▸ Available data:

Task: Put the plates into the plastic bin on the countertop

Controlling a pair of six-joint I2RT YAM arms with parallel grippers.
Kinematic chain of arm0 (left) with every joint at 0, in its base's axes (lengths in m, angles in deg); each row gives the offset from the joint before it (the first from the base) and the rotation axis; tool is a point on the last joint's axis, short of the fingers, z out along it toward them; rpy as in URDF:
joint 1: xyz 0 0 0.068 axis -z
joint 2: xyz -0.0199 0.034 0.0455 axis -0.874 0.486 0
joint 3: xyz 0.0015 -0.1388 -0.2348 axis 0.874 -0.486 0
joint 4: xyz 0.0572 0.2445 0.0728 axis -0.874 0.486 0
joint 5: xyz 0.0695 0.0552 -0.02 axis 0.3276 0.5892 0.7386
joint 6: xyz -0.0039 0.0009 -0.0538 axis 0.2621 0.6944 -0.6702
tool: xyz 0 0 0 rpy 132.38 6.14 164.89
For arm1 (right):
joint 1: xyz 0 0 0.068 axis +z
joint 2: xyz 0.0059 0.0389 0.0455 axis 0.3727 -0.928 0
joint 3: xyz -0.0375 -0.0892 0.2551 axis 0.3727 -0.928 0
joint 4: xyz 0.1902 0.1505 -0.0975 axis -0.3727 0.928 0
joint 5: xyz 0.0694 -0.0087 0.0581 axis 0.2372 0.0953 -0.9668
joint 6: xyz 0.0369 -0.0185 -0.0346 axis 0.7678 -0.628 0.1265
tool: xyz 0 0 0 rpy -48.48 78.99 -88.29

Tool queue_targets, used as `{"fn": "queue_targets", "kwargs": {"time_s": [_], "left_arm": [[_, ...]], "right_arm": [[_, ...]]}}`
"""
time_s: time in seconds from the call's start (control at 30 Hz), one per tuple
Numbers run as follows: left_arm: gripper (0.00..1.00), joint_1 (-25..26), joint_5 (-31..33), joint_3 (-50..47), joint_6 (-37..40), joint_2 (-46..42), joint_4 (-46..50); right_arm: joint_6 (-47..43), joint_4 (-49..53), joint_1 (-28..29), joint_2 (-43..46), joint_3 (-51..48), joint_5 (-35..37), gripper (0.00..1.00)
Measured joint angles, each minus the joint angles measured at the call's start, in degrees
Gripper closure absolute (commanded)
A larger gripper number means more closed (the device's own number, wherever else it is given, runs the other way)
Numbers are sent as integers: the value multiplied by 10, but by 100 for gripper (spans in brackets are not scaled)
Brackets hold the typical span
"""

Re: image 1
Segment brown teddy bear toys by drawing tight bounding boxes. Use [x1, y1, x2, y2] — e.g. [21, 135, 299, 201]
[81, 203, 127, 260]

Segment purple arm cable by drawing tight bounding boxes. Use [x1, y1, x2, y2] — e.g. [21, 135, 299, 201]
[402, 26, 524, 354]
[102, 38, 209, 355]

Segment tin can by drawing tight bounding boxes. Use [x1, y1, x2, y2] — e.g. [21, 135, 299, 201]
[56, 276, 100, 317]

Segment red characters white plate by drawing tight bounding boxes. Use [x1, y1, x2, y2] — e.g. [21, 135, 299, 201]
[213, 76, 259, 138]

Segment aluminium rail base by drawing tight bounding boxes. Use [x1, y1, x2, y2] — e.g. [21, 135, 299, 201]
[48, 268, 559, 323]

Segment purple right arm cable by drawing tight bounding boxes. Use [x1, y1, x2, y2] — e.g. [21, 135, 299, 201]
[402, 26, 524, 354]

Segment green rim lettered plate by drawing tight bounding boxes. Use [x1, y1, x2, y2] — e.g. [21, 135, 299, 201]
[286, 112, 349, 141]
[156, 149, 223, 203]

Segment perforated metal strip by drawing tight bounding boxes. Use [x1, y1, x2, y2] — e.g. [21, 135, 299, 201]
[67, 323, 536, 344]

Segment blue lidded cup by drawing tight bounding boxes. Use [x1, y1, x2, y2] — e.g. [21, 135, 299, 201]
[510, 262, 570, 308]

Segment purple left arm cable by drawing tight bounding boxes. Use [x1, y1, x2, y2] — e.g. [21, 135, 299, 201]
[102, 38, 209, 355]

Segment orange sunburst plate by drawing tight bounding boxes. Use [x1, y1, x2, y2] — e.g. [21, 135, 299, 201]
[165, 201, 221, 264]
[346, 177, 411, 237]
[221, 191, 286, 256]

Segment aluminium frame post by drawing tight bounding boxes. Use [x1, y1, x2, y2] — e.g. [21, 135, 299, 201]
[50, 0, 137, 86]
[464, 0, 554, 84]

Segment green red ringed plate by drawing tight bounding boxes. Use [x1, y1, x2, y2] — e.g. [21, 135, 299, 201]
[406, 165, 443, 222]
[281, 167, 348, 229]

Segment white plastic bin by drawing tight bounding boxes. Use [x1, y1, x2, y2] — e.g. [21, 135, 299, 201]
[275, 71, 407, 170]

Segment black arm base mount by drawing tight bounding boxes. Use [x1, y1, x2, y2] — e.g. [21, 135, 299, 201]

▸ Task item:
Within the data above, determine the number of lines that contain the word "start"; write only that number.

▸ Exercise solution:
2